I grew up in rural Missouri, playing in the woods behind my house. I spent hours in the woods and creeks behind my home, hiking, exploring, playing, shooting, and occasionally building. My friends and I built forts, but we also, from time to time, endeavored to construct a dam. The hope was to turn a section of a trickling creek into a large pool big enough for us to swim and jump into.
Well, there is a reason that I went to Bible college and not engineering school. Despite my best efforts, my lack of construction skills meant that I could never build anything more substantial than a leaky dam, resulting in a large and very shallow puddle. A puddle certainly not big enough to dive into or swim in.
My attempted dam-building mirrors our attempts to find satisfaction in self-made lives. Just as my makeshift dam could never hold the water I hoped for, so too do our efforts to find fulfillment outside of God, building a life how we want to, prove to be inadequate.
Thankfully, though, the story doesn’t end in Jeremiah. We know that the New Testament is concealed within the Old, and the Old Testament is revealed in the New. In Jeremiah, God laments that his people are making leaky cisterns. That they are trying to construct their own lives and always coming up thirsty. But fast forward to the New Testament, and Jesus introduces Himself as the “living water” in John 4:10. In His conversation with the Samaritan woman, Jesus promises a source of water that will never leak, that will never run dry.

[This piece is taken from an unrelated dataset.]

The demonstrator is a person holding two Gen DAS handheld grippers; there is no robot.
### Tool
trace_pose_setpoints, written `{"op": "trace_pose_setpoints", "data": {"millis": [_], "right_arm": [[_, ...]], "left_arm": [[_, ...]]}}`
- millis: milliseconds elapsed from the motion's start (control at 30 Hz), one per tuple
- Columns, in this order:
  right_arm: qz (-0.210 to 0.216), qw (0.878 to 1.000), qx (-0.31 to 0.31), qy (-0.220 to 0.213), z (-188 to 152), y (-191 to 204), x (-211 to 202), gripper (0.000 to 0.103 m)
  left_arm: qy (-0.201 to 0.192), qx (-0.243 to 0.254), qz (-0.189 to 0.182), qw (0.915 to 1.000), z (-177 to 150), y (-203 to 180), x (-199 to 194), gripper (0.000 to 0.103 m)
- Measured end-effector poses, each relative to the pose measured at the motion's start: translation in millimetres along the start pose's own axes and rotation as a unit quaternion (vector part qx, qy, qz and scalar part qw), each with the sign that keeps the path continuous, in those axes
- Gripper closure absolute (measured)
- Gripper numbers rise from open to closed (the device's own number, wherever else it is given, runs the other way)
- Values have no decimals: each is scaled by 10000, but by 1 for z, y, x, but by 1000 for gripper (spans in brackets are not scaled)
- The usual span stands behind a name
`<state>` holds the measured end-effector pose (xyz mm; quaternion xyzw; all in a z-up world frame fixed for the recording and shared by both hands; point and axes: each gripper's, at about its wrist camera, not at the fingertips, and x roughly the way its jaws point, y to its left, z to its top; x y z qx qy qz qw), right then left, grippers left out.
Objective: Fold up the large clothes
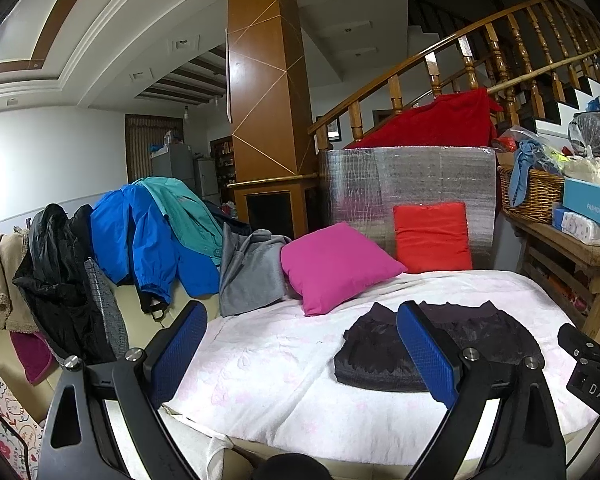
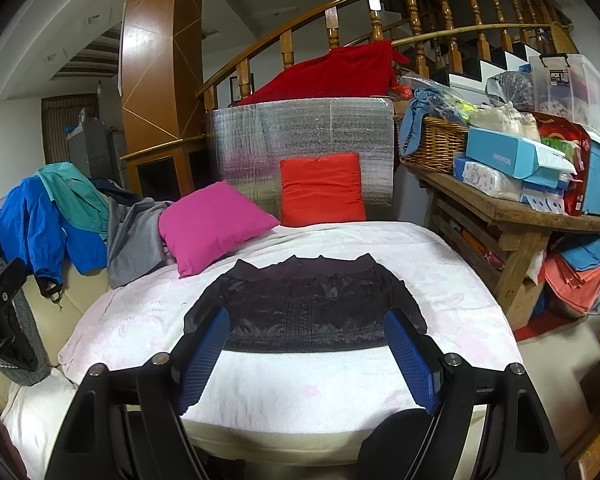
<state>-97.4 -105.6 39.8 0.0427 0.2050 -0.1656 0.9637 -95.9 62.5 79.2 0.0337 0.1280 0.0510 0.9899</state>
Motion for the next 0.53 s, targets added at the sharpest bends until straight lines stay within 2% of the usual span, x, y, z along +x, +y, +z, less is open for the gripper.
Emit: {"op": "trace_pose_setpoints", "data": {"millis": [233, 467, 533], "right_arm": [[97, 9998, -153, 90, 13, -4, 24, 20], [138, 9995, -39, 297, 20, -16, 68, 20], [84, 9994, 47, 335, 25, -27, 86, 20]], "left_arm": [[186, -98, 35, 9998, 1, -9, 21, 7], [418, 83, -321, 9986, -2, -28, 57, 7], [546, 52, -296, 9981, -3, -30, 77, 7]]}}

You see, just as I could not create a lasting pool of water with my limited abilities, we cannot attain true spiritual and life fulfillment through our own efforts. Jesus, as the living water, offers us what we could never achieve on our own: a source of life and satisfaction that never runs dry. In Him, the deep thirst of our souls finds its answer, far surpassing the temporary puddles of joy we attempt to collect through earthly pursuits.
The question for us today is why are we so unwilling to abandon our futile efforts at dam-building rather than turn to the one true source of living water, where we find eternal life and true life fulfillment?